Морис Амбер – высокий, красивый мужчина, с взъерошенными волосами, крепким рукопожатием и кривой улыбкой. В гардеробе у него висят несколько дорогих, слегка поношенных костюмов; а еще он никогда не выходит из дома без оставшейся со сценических времен старой белой фетровой шляпы с подпалинами и выгоревшим полукругом на козырьке. В начале книги Амбер объясняет, что это его счастливая шляпа: в молодости он по глупости решил провернуть на сцене опасный трюк, и если бы не шляпа, то точно бы лишился зрения, так что с тех пор он ее почти и не снимает. Немного позже он признается, что есть еще одна причина: шляпой он оправдывает постоянный слабый запах дыма, но на самом деле тот остается от манильских сигар, которые Амбер давно пытается бросить курить. Есть третье, совершенно другое объяснение, которое мы встречаем в середине романа. К этому моменту инспектор Максвелл Кливер – наш следователь и герой – понимает, что серия убийств, за одно из которых как раз таки и арестовали Амбера на первых страницах, была частью крупного подпольного заговора. Несмотря на то что это доказывает невиновность Амбера, Кливер снова вызывает его в участок на допрос.

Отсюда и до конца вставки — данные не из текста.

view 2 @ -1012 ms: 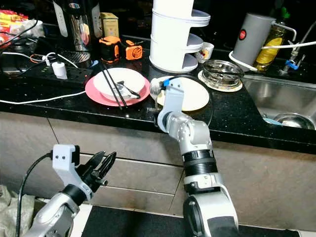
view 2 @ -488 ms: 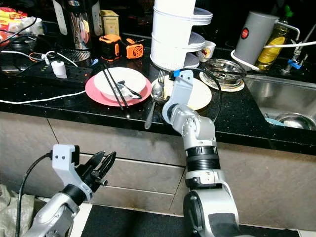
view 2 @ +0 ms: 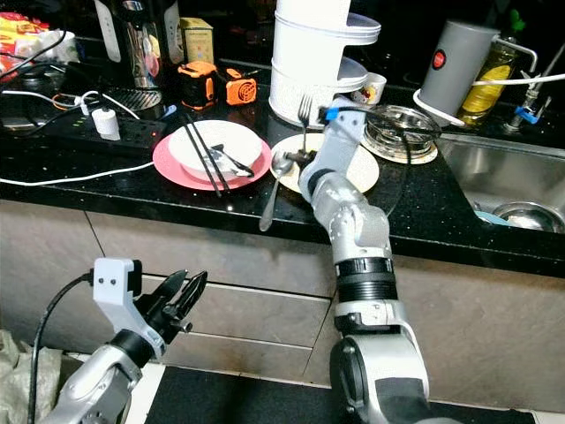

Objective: Kitchen organization

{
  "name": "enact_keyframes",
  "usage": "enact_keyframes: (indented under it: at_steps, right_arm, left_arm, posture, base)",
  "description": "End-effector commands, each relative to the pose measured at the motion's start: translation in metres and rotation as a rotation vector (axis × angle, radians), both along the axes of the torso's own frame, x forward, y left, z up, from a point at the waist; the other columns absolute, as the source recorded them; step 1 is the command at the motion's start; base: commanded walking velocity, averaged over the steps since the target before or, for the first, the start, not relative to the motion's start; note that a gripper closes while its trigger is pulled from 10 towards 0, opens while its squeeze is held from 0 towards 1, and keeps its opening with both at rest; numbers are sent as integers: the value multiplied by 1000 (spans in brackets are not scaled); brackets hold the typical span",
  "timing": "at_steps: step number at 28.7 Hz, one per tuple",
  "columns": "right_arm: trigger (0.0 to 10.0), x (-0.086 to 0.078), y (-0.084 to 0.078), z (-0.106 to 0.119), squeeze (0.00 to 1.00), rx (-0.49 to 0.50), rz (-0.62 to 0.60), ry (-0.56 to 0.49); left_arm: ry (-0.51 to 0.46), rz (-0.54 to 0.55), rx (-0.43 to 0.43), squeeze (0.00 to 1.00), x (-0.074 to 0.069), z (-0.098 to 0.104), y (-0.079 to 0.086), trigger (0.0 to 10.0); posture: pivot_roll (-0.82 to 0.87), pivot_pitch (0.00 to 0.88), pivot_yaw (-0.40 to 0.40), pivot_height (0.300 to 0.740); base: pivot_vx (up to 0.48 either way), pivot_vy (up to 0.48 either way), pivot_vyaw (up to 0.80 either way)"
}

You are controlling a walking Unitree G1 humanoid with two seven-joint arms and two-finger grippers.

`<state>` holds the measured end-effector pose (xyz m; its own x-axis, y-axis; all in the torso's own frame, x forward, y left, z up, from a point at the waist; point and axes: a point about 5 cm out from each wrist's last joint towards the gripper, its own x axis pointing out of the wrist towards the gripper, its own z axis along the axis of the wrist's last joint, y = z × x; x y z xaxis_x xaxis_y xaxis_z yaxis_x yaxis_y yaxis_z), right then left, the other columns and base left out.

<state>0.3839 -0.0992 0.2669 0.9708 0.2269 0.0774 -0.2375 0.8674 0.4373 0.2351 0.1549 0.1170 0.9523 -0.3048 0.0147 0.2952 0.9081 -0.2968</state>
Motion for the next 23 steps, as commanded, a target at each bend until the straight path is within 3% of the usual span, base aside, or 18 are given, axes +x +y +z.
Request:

Амбер едет в полицейской машине с сочувствующим ему Дэном Вейберном (офицером, проводившим в первой главе арест, и неохотным напарником Кливера), и только они въезжают на парковку у вокзала, как ни с того ни с сего Амбер делает заявление, от которого все холодеет внутри. Дэн расспрашивает Амбера о самых опасных фокусах, и тот признается, что его верную белую шляпу подпортил вовсе не неудавшийся фокус, а священный огонь от неопалимого куста, рядом с которым он получал священные наказы от Бога.
Мы потрясены – не только осознанием того, как сильно полюбили Амбера и как быстро встали на его сторону, но и мгновенным желанием проигнорировать или рационализировать его заявление, дабы мы могли по-прежнему любить его и быть на его стороне. И когда его серьезное выражение лица меняется, мы испытываем огромное облегчение.
– Я шучу, Дэн, – улыбается он, дружески похлопывая офицера по плечу. (И нас как будто бы тоже, судя по ощущениям от этой фразы.)
Вейберн смеется, мы смеемся, и повествование идет дальше. Но что-то изменилось. В нас снова пробудилось сомнение. Роман начался с вопроса «А точно ли он виноват?», который потихоньку сменился другим: «А точно ли он невиновен?» С этого момента «Двигатель Купидона» полностью углубляется в раскрытие тайн псевдозаговора, накопившихся за первую половину, разоблачению десятка фокусов, лжи, дьявольски хитрых уловок и обманов. Пока мы, к своему потрясению, не оказываемся там, откуда начали: Морис Амбер – хладнокровный убийца; он несомненно виновен.